* **Goal of the exercise**
Report each line of the entries below that has the word "Python" in it.
[Data shown — start]
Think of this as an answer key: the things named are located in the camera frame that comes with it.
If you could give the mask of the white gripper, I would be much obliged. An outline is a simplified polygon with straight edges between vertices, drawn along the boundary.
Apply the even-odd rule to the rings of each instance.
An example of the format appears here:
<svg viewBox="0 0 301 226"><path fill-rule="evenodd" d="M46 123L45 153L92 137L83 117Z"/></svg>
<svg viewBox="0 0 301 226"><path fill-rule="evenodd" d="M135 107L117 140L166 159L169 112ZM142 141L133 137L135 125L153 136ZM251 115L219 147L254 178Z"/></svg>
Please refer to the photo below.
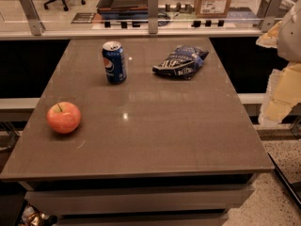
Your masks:
<svg viewBox="0 0 301 226"><path fill-rule="evenodd" d="M262 34L256 44L275 48L277 54L291 61L282 71L273 69L261 104L259 124L277 125L301 102L301 0Z"/></svg>

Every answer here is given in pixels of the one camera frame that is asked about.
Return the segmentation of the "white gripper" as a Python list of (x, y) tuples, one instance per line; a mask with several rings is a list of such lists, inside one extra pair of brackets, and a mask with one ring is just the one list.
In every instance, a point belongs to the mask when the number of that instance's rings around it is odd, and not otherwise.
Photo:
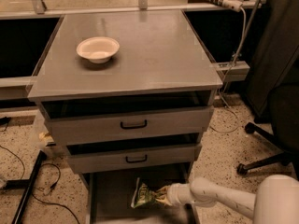
[(156, 193), (160, 197), (157, 197), (155, 201), (163, 205), (179, 206), (192, 202), (189, 184), (176, 183), (170, 186), (166, 185), (158, 189)]

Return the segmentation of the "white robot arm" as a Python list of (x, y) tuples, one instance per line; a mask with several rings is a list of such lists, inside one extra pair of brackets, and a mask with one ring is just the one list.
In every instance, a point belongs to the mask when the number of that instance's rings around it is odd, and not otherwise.
[(157, 202), (170, 206), (191, 204), (211, 207), (216, 203), (250, 218), (253, 224), (299, 224), (299, 181), (286, 175), (270, 175), (255, 194), (229, 189), (203, 177), (190, 184), (161, 188)]

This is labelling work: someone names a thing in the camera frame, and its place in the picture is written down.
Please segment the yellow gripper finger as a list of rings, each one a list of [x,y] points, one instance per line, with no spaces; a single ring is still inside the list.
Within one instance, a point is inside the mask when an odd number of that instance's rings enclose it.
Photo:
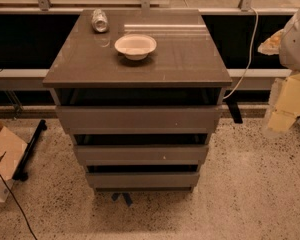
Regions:
[[[278,30],[277,32],[275,32],[259,45],[257,51],[261,54],[269,56],[278,55],[282,34],[283,30]]]

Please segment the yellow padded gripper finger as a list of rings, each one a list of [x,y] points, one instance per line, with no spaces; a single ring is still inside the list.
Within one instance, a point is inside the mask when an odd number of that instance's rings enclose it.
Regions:
[[[300,73],[285,79],[276,78],[270,92],[266,112],[266,128],[284,133],[300,116]]]

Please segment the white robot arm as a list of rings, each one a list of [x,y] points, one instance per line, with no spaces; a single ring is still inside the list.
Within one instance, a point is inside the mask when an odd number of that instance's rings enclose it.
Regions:
[[[280,64],[291,70],[287,78],[276,79],[272,85],[265,116],[266,131],[285,133],[300,116],[300,9],[257,51],[264,55],[278,54]]]

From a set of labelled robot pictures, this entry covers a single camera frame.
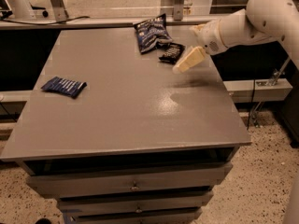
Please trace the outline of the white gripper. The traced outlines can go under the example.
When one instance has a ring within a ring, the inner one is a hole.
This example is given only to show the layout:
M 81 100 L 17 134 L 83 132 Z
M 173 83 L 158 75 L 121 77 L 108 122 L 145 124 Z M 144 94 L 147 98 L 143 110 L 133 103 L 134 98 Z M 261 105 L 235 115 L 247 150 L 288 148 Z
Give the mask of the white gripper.
M 193 25 L 190 30 L 197 36 L 199 45 L 204 49 L 200 46 L 187 48 L 173 67 L 175 74 L 184 73 L 201 63 L 205 59 L 206 53 L 216 55 L 228 49 L 221 39 L 219 20 Z

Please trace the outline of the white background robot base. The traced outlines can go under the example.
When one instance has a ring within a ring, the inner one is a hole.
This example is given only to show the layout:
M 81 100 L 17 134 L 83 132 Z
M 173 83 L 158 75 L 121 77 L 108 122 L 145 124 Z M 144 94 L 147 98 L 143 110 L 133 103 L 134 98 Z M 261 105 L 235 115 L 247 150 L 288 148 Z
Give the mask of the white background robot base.
M 33 20 L 36 15 L 29 0 L 7 0 L 15 19 Z

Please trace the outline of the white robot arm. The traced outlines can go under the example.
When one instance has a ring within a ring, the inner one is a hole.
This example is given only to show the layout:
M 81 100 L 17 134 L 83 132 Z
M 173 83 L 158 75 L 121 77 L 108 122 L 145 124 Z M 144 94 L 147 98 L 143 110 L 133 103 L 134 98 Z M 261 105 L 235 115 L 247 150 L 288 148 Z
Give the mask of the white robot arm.
M 244 9 L 191 28 L 207 54 L 277 41 L 298 62 L 298 10 L 292 0 L 249 0 Z M 253 144 L 233 158 L 227 176 L 192 224 L 298 224 L 298 151 L 274 116 L 251 127 Z
[Data shown — finish]
* **Exercise answer**
Return the segmentation of the "white gripper" as a Python list of (x, y) tuples, one instance per line; a mask with several rings is a list of such lists, inside one extra pair of brackets, and a mask with one ring is just the one list.
Return the segmentation of the "white robot arm" as a Python list of (x, y) tuples, one instance per line; a mask with several rings is a list of such lists, inside one extra pair of brackets, and a mask with one ring is just the one list.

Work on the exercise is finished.